Americans Imagine a World without Putin

http://www.kommersant.com/p835684/futurology/

Dec. 13, 2007

A report called “Alternative Futures for Russia” will be issued in Washington today by the authoritative nonprofit Center for Strategic and International Studies. Besides the usual criticism of democracy in Russia, some parts of the report are downright fantastic. The most scandalous of them is the suggestion that Russian President Vladimir Putin could be assassinated on January 7, 2008, in Moscow. Kommersant Washington correspondent Dmitry Sidorov has read the report.

The authors of the 59-page report are director of the CSIS Russia and Eurasia program Andrew Kuchins, former senior director for Russian affairs at the National Security Council Thomas Graham, Assistant Professor of International Affairs at George Washington University Henry Hale, senior fellow at the Peterson Institute for International Economics Anders Aslund and others. On the report's cover are five photographs: Russian President Vladimir Putin with the G8 leaders, Putin with the Chinese President Hu Jintao, the recent arrest of Other Russia leader Garri Kasparov, snow falling on oil wells and children in a computer class.

Although the scenarios for Russian development suggested by the American experts differ noticeably from each other in accordance with their personal points of view, they hold unanimous positions on a number of principle points. The authors are certain that Russia will not become a mature democracy in the next ten years. They do not consider the current political stability durable. One reason for that is that the political course of the country depends too heavily on a single figure, rather than on institutions of authority. In addition, as Aslund explains, the tension between the centralized political system and the market economy based on private enterprise will not abate. Aslund identifies “aggressive rationalization” as one of the main problems in the Russian economy, which, he says, has a negative effect on corporate management and economic effectiveness.

The most scandalous part of the research is a discussion of the future of Russian politics and its leader. Graham thinks Putin will hand over power smoothly to the successor he chooses and will begin to fade from the political scene as that successor consolidates his position. Eight years later, according to Graham's scenario, a new successor will calmly take over.

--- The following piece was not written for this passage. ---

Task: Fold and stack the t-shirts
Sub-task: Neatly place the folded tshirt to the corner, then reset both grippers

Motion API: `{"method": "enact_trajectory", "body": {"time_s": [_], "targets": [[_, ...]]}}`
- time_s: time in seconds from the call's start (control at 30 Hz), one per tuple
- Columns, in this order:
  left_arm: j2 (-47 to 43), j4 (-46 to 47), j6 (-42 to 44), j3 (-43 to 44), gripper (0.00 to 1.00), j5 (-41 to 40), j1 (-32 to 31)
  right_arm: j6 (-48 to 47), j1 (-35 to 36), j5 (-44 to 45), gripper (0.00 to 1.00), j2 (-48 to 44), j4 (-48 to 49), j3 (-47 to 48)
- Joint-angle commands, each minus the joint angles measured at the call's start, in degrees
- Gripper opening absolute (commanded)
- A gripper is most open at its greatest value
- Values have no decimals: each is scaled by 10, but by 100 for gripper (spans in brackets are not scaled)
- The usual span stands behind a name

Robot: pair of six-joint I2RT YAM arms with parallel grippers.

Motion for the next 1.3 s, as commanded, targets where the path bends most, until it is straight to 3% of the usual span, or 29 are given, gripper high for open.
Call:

Kuchins has an entirely different vision. He predicted that Putin will be assassinated at the exit of the Cathedral of Christ the Savior after midnight mass on January 7, 2008 (Russian Orthodox Christmas). The killer will not be caught and Russia will be thrown into immediate chaos. The stock market will collapse, mass strikes and demonstration will begin and, on January 20, a state of emergency will be declared. The murder of Putin will prevent a peaceful transfer of presidential power to Sergey Naryshkin, with Dmitry Medvedev as prime minister, and the enforcement bloc in the Kremlin will gain power, that is, Igor Sechin, Sergey Ivanov and Nikolay Patrushev. By naming Naryshkin, not Medvedev, Putin's successor, Kuchins has already erred by that much.

As it continues, Kuchin's scenario starts to sound more and more like a suspense novel. After the imposition of the state of emergency, he posits, Vladimir Yakunin, now head of Russian Railways, becomes president and orders the shooting of striking oil worker in Surgut. St. Petersburg Governor Valentina Matvienko and Moscow Mayor Yury Luzhkov are sentenced to death for the embezzlement of billions of dollars. Nationalism will rise significantly along the way. But, after a series political and economic shakeups, there will be a happy ending in 2016, when Boris Nemtsov will become president with the help and funding of the again free Mikhail Khodorkovsky.

Kuchins, the former head of the Carnegie Fund in Moscow, is one of the best-informed and authoritative Kremlinologists in the United States. He participates in practically all major international conferences on Russia. Before the July 2006 G8 summit in St. Petersburg, Kuchins sent a personal letter to Putin in which he explained to him how to observe democratic principles and assured him that America does not need a weak Russia, as the Kremlin believes. In spite of his continuing criticism of “sovereign democracy,” Kuchins is in the small circle of Western experts who meet annually with Putin at sessions of the so-called Valdai Club. At this year's meeting, which took place in the president's Sochi residence, Kuchins asked whether the “Putin plan” wasn't for United Russia to win in the parliamentary elections and become the ruling party for decades to come.